Politiquement, ils n’ont rien révolutionné du tout. Sur le moment, en France (oui, je sais, le mouvement était plus large, mais je parle ici de la France), ils ont même réveillé le pays de la peur, d’où les élections de juin, et le bleu horizon de la Chambre la plus réactionnaire depuis 1919. De leurs rêves, politiquement, rien n’est resté. Rien, si ce n’est leur désir de jouissance, joué et rejoué dans les années 1970. Oh, pour parler de sexe, ils étaient si forts.

Ils étaient des révoltés, pas des révolutionnaires.
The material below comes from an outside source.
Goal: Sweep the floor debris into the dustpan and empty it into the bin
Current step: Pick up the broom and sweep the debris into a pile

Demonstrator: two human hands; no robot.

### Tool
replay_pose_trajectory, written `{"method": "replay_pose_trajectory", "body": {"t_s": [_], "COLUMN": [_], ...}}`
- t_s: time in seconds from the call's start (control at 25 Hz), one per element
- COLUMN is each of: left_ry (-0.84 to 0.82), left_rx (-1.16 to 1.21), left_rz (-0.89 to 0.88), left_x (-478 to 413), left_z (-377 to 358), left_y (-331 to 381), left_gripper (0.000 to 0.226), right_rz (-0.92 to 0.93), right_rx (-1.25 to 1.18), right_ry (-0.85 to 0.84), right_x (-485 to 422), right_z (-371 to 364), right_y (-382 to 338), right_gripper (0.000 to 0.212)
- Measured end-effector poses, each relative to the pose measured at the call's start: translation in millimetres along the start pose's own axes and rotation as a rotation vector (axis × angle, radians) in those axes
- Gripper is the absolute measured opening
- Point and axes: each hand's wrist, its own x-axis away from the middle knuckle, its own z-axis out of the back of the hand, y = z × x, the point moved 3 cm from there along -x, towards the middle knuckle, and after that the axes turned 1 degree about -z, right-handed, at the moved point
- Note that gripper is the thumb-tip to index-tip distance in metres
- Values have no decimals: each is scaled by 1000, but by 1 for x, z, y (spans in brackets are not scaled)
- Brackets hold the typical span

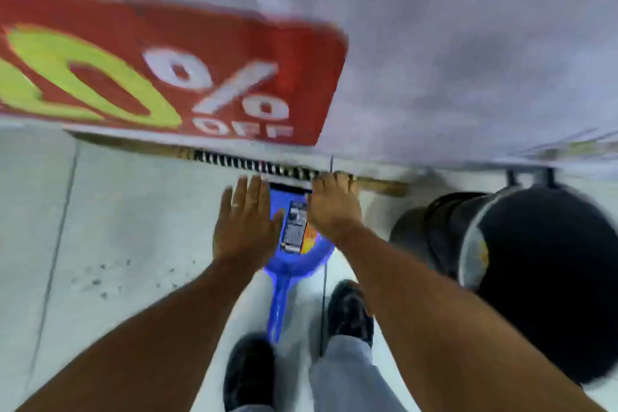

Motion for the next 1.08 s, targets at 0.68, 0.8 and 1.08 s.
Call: {"method": "replay_pose_trajectory", "body": {"t_s": [0.68, 0.8, 1.08], "left_ry": [-85, -119, -182], "left_rx": [100, 120, 161], "left_rz": [153, 214, 235], "left_x": [36, 99, 187], "left_z": [-35, 13, 76], "left_y": [-38, -42, -53], "left_gripper": [57, 54, 58], "right_rz": [170, 104, 94], "right_rx": [22, 19, 48], "right_ry": [-283, -326, -511], "right_x": [-26, 29, 141], "right_z": [-8, 37, 67], "right_y": [-65, -75, -103], "right_gripper": [59, 63, 53]}}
Ils étaient, pour beaucoup, une jeunesse nantie, dans une France prospère, et leur mouvement n’a strictement rien à voir avec celui des ouvriers. Dès que ces derniers ont eu, grâce au jeune Chirac et à Georges Séguy, les accords de Grenelle, et cette poussée du SMIC comme une fusée, ils sont bien vite rentrés travailler. Le parti communiste, plus encore que le parti gaulliste, détestait 68. La plupart des dirigeants de l’époque, à commencer par François Mitterrand, sont passés complètement à côté du mouvement, et je ne suis pas sûr que l’épisode de Charléty, opportuniste plus que sémantique, ait vraiment grandi cet homme admirable qu’était Pierre Mendès France.

Ils voulaient jouir sans entraves, interdire d’interdire, du passé faire table rase. Soit. Mais qu’ont-ils obtenu, vraiment ? Ils voulaient renverser le pouvoir, n’ont fait que le conforter, et dans sa frange la plus dure, la plus bourgeoisement pompidolienne, la jouissance, suintante et sudoripare, par le bas de laine. Au génie visionnaire de Charles de Gaulle, succédait, pour des années, la tranquillité des gestionnaires. La victoire de Guizot sur Bonaparte.

Socialement, je ne dis pas. Familialement, je ne dis pas. Vestimentairement, je ne dis pas. Sexuellement, je veux bien. Mais politiquement – c’était tout de même le champ avoué de leurs attentes – Mai 68 est un échec.

Demain, je vous parlerai enseignement. Ou je vous raconterai la traversée de la Bérézina. Ce qui revient à peu près au même.